Kane finally recruits one man to help, but even he backs out as Miller's train approaches and Kane is writing his will in the marshal's office. 

When the train arrives, Kane stands alone on Hadleyville's empty main street to face his enemies and protect the town.  He succeeds, aided only by his new wife, who has changed her mind. 

The movie ends with townspeople gathering to thank Kane and praise him.  Disgusted, he drops his badge on the ground; he and his wife leave Hadleyville forever. 


Then and Now

This is a classic film, but it has become an artifact from history. We're more cynical now, and we have developed an appetite for Tarantino-style battles among assorted bad guys.  We have superhero movies that derive their conflict from two-dimensional characters in old comic books.  We have online "communities" where people never meet each other as human beings. 

The effects of these changes become more obvious with time.  

What we don't see much and certainly have not observed in the last month or so is a single prominent person who has confronted run-of-the-mill everyday evil, no matter the personal cost.



Harvey Weinstein, et al

This is a man who has done terrible things for more than 30 years.  He also is rich, influential in a self-regarding community and a lavish funder of that community's favorite pet projects.

His life is coming apart now, and there is no reason to feel sympathy for him or triumphal about his downfall.  What he leaves behind is the recognition that there are many others like him -- people, mostly men, who will do any rotten thing they can get away with and who will bully and attack anyone who tries to stop them.

We have police forces to keep a lid on the most obvious public outrages, but the mundane bad guys are more often encountered in day-to-day interactions.  The only deterrents to these are people who practice good values and raise honorable children. Without them, we get schoolhouse bullies, scary neighborhoods and workplace squalor.

Cases like Weinstein's fester when people lack the courage to speak the truth, which in fact is much easier than being a single lawman facing a squad of armed bad guys.  We used to watch movies like "High Noon" for a reason.

There seems to have been no Weinstein Company executive, no co-producer, no director and no talent agent who knew the "open secret" about Harvey Weinstein's piggery and stopped dealing with the man because of it.  (I hold out hope that there was at least one executive assistant in the organization who, after escorting a third ingenue to meet bathrobe-clad Harvey in his hotel suite, protested loudly and then quit in protest.)   

There apparently was not a single actress or model who called the police to report that Harvey Weinstein had raped her.  Not one of them seems to have said, "Nope, I'm not signing a non-disclosure agreement even if it means I don't get my six-figure settlement money."  

Many have explained to us that they believed they had to put up with Weinstein because their careers were at stake, but still:  These people's voices, in aggregate, could have stopped his abuses many years ago.   

Now that the danger has passed, the female claimants and their male enablers are singing like songbirds.  Many, many other people are stepping up to say that they too have been abused by other famous men.   They are being lauded as victims. 

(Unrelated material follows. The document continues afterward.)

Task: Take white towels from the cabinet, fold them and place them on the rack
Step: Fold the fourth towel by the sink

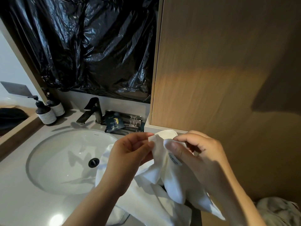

I do feel sorrow when people have been victimized, but I'm getting a little tired of being expected to regard victims as the noblest persons among us all.  

(This reached its grotesque apex for me a couple weeks ago when a bunch of new self-styled victims staged a White Lives Matter rally outside Nashville.  My only consolations were that they were vastly outnumbered by counter-demonstraters and also by religious opponents who participated in prayer vigils in churches across the region.)

When did we last admire a person for doing the right thing, even when it involved personal cost?  Except for the occasional Tom Hanks nice-guy movie, I can't think of much in popular entertainment.  

The country could use an outbreak of good character right now.  Maybe we all should stream "High Noon" at home tonight on our big-screen televisions.